Because they are composed of ice originating from glaciers, icebergs are not considered sea ice. Most of the icebergs infesting North Atlantic shipping lanes originate from Greenland glaciers.
Global Sea Ice Extent and Concentration: What sensors on satellites are telling us about sea ice
Sea ice regulates exchanges of heat, moisture and salinity in the polar oceans. It insulates the relatively warm ocean water from the cold polar atmosphere except where cracks, or leads, in the ice allow exchange of heat and water vapor from ocean to atmosphere in winter. The number of leads determines where and how much heat and water are lost to the atmosphere, which may affect local cloud cover and precipitation.
The seasonal sea ice cycle affects both human activities and biological habitats. For example, companies shipping raw materials such as oil or coal out of the Arctic must work quickly during periods of low ice concentration, navigating their ships towards openings in the ice and away from treacherous multi-year ice that has accumulated over several years. Many arctic mammals, such as polar bears, seals, and walruses, depend on the sea ice for their habitat. These species hunt, feed, and breed on the ice. Studies of polar bear populations indicate that declining sea ice is likely to decrease polar bear numbers, perhaps substantially (Stirling and Parkinson 2006).

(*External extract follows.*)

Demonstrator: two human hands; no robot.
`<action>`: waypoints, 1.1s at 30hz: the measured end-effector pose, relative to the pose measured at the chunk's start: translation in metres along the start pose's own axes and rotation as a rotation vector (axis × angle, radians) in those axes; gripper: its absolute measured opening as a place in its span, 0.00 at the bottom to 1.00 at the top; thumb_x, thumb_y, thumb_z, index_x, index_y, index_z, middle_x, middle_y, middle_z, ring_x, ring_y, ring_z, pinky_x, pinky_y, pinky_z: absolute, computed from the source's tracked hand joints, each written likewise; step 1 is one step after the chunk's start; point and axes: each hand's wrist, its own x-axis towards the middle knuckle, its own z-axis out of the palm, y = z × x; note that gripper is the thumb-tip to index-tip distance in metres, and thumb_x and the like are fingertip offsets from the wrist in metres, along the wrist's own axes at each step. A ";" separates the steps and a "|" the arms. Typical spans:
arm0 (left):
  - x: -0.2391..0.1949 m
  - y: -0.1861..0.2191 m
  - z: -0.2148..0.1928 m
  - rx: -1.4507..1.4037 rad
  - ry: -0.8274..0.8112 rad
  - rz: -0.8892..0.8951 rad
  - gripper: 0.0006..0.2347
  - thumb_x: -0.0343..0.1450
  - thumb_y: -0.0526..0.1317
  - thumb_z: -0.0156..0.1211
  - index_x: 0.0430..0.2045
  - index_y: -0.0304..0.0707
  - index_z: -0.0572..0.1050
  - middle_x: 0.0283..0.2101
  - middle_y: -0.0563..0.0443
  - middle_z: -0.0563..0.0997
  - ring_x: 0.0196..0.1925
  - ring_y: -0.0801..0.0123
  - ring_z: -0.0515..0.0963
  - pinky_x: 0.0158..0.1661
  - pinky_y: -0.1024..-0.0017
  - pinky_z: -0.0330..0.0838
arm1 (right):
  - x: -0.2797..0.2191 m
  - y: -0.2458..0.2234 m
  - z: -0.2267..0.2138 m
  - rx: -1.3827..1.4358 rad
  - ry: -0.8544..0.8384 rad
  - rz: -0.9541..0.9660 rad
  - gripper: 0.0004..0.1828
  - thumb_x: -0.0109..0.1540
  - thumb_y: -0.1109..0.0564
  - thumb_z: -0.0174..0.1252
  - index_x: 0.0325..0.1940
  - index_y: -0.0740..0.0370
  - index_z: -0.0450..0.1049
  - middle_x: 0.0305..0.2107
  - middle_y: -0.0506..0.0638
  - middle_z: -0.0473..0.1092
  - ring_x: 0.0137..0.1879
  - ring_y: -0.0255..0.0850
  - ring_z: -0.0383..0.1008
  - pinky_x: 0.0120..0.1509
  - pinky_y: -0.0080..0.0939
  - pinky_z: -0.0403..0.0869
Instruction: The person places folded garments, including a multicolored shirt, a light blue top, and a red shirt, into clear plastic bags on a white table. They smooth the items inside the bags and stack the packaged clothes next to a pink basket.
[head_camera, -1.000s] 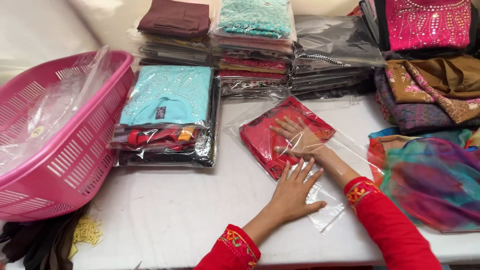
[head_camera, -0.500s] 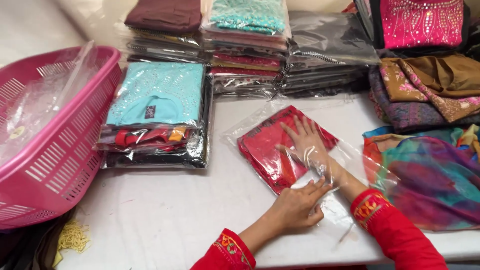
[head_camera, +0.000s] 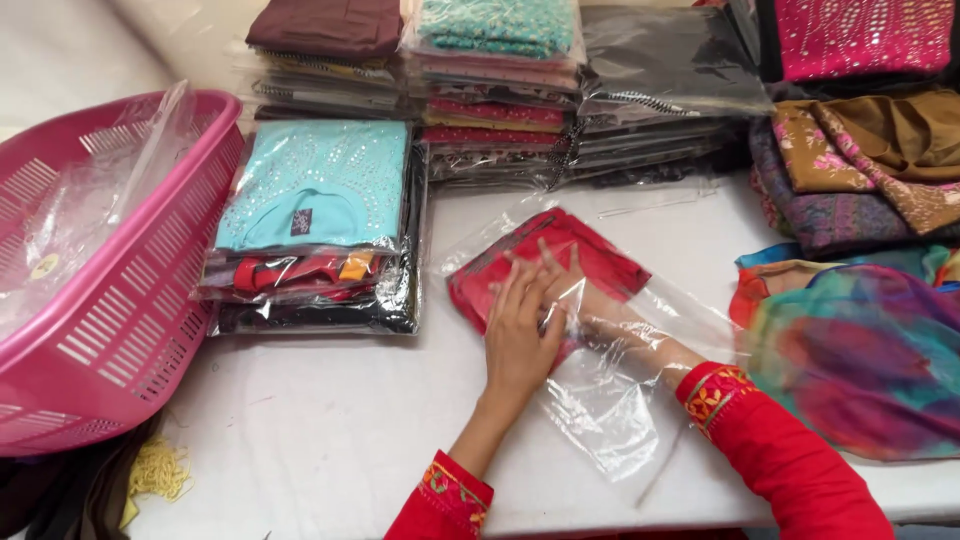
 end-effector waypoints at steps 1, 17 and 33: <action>0.005 0.006 -0.006 -0.026 -0.110 0.008 0.21 0.72 0.46 0.61 0.58 0.38 0.74 0.61 0.42 0.77 0.66 0.49 0.73 0.65 0.51 0.60 | -0.001 0.000 0.004 -0.147 0.180 0.012 0.43 0.60 0.23 0.43 0.79 0.28 0.47 0.79 0.46 0.32 0.78 0.74 0.29 0.60 0.97 0.34; -0.029 0.012 0.027 -0.019 -0.207 0.343 0.13 0.75 0.42 0.60 0.49 0.35 0.80 0.55 0.42 0.82 0.58 0.52 0.81 0.57 0.59 0.76 | 0.037 -0.027 -0.065 0.422 0.183 0.093 0.32 0.70 0.45 0.45 0.79 0.48 0.56 0.79 0.43 0.47 0.71 0.52 0.59 0.70 0.60 0.59; -0.025 0.017 0.018 0.002 -0.228 0.375 0.20 0.72 0.49 0.58 0.55 0.38 0.78 0.59 0.43 0.80 0.63 0.54 0.79 0.63 0.55 0.70 | 0.025 -0.015 -0.022 0.233 0.412 0.098 0.33 0.70 0.37 0.42 0.80 0.42 0.54 0.76 0.53 0.49 0.81 0.54 0.46 0.79 0.71 0.44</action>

Ice thickness, its spatial extent, and the fraction of open water within the ice pack can vary rapidly and profoundly in response to weather and climate. Sea ice typically covers about 14 to 16 million square kilometers in late winter in the Arctic and 17 to 20 million square kilometers in the Antarctic Southern Ocean. The seasonal decrease is much larger in the Antarctic, with only about three to four million square kilometers remaining at summer's end, compared to approximately seven to nine million square kilometers in the Arctic. These maps provide examples of late winter and late summer ice cover in the two hemispheres.
Monitoring sea ice
Passive microwave satellite data represent the best method to monitor sea ice because of the ability to show data through most clouds and during darkness. Passive microwave data allow scientists to monitor the inter-annual variations and trends in sea ice cover. Observations of polar oceans derived from these instruments are essential for tracking the ice edge, estimating sea ice concentrations, and classifying sea ice types. In addition to the practical use of this information for shipping and transport, these data add to the meteorological knowledge base required for better understanding climate.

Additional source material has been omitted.